"Ihr habt euch mal wieder gestritten, nicht?", meinte Daphne nachdem wir uns angezogen hatten.
"Nein", sagte ich, gähnte und musste an gestern Nachmittag denken. "Zumindest nicht viel"
Ich kramte in meiner Schultasche nach einer Feder und einem Stück Pergament und schrieb schnell zwei Sätze darauf.
"Wie kommst du eigentlich drauf? Dass Draco und ich uns gestritten haben, mein ich?", fragte ich Daphne.
"Manchmal rate ich auch einfach, aber du warst gestern Abend irgendwie angespannt und hast so gewirkt, als ob", erklärte sie und ging zur Tür des Schlafsaals. Ich steckte die Notiz ein und folgte ihr.An den Wochenenden ließen wir uns beim Frühstück immer Zeit, wie viele andere auch. Inzwischen wurde fast nur noch von den Prüfungen gesprochen, wobei ich mir eher weniger Sorgen um die machte.
"Wieso? Lernst du etwa heimlich alles doppelt und dreifach?", wollte Daphne wissen und aß den letzten Bissen ihres Toasts.
"Nein, aber so schwer können die Prüfungen dieses Jahr nicht werden", antwortete ich. "Ich meine, letztes Jahr hatten wir die ZAGs und die UTZs sind nächstes Jahr dran, die können uns nicht schon wieder die schwersten Fragen geben. Und außerdem -" Ich stoppte, weiter könnte ich nicht reden, solange Pansy zuhörte.
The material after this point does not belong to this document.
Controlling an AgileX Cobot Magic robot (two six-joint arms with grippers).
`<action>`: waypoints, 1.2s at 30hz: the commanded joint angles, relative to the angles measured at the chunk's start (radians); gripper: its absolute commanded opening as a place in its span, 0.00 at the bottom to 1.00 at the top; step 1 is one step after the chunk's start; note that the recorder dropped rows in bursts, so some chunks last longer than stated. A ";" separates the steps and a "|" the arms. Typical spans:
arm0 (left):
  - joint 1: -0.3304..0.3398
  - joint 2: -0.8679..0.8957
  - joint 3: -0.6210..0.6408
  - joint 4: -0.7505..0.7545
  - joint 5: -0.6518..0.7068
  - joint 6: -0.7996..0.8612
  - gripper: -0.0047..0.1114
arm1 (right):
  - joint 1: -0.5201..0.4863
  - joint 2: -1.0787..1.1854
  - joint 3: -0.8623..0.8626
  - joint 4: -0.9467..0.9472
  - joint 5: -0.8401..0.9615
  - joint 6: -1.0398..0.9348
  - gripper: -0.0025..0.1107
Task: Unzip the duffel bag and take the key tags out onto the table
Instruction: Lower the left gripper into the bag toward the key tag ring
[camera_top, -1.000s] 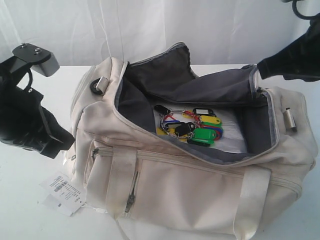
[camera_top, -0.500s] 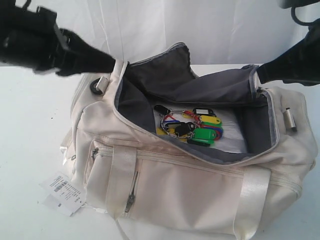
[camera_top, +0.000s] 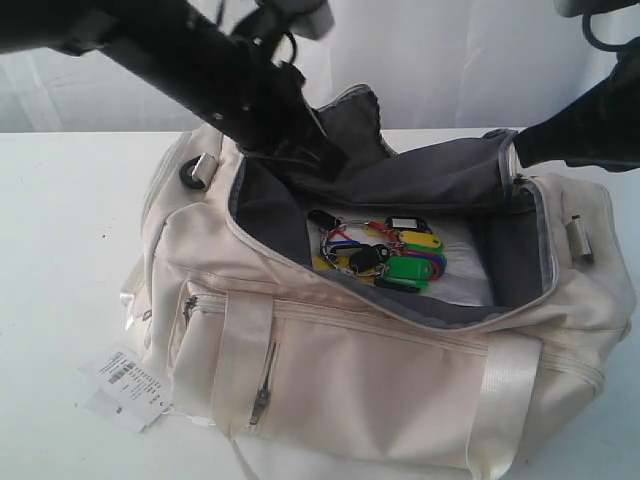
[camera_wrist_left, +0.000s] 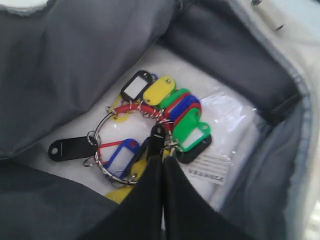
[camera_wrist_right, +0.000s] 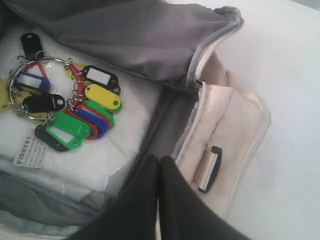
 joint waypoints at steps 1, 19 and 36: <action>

Daphne nickte leicht, sie hatte verstanden.
"Außerdem was?", hakte Pansy nach.
"Nichts, vergiss es", sagte ich.
"Alles klar, verschwört ihr euch jetzt gegen mich?", fuhr sie mich und Daphne plötzlich an.
"Wie meinst du das?", fragte Daphne.
"Ihr zwei verheimlicht mir jetzt auch was, glaubt ihr ich check das nicht?" Pansy wartete keine Antwort ab, sondern rutschte auf der Bank zu Draco rüber.
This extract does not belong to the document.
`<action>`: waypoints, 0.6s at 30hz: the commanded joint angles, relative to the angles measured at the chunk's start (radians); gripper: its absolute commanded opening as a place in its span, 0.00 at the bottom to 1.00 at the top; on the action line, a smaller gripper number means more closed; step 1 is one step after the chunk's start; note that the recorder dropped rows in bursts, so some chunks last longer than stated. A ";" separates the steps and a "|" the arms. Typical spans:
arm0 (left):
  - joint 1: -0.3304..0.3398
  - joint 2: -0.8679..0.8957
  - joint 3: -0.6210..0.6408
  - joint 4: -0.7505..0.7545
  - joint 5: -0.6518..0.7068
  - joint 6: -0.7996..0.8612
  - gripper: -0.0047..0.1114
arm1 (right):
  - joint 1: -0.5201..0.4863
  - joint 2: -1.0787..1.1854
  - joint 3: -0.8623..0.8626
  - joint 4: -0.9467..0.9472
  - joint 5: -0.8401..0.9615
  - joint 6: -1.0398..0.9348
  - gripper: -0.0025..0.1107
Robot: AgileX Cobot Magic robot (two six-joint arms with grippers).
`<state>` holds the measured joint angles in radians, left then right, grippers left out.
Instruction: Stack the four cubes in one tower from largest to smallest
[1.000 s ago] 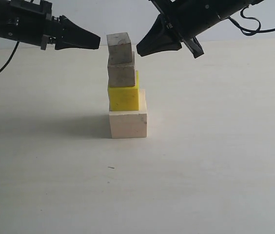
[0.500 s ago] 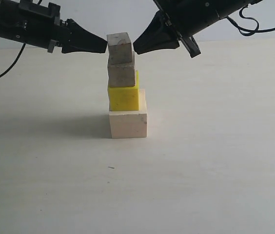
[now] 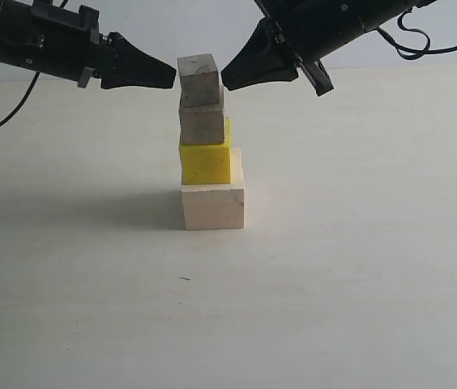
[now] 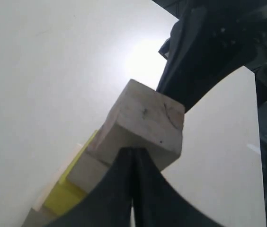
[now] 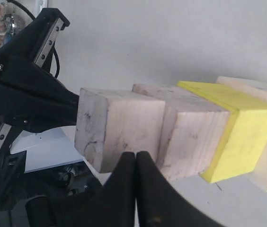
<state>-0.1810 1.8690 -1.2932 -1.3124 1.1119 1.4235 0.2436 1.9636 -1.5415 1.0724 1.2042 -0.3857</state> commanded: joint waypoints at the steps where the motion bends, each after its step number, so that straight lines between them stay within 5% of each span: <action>1: -0.001 0.005 -0.009 -0.006 -0.008 0.005 0.04 | 0.001 -0.009 -0.001 0.010 0.003 -0.014 0.02; 18: -0.001 0.005 -0.009 -0.013 -0.010 0.005 0.04 | 0.025 -0.009 -0.001 0.005 0.011 -0.021 0.02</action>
<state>-0.1810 1.8690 -1.2932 -1.3124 1.1053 1.4249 0.2619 1.9636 -1.5415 1.0724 1.2097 -0.3914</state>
"Sie weiß es nicht?", fragte Daphne leise.
"Nein, es ist zu gefährlich noch jemanden einzuweihen", antwortete ich. "Aber ich hab Draco gestern gesagt, dass du es weißt"
"Wie hat er reagiert?"
"Happy war er nicht gerade, aber wen juckts", sagte ich unbeeindruckt.
Wir tranken unseren Kaffee zusammen und wollten eigentlich gemeinsam wieder in den Gemeinschaftsraum gehen, aber ich ließ Daphne vorausgehen, während ich mich ebenfalls zu Draco setzte, ihm gegenüber.
Als er mich ansah, holte ich den Zettel, den ich vorhin beschrieben hatte hervor und hielt ihn kurz in die Höhe. Draco nickte und ließ eine Hand unter dem Tisch verschwinden, damit ich ihm das Pergament unauffällig geben konnte.
"Was ist das?", fragte Pansy, die den Kopf mal wieder auf seine Schulter gelegt hatte.
"Was privates, also...?", meinte Draco und wartete, bis Pansy ihren Kopf hob, bevor er das Blatt auffaltete.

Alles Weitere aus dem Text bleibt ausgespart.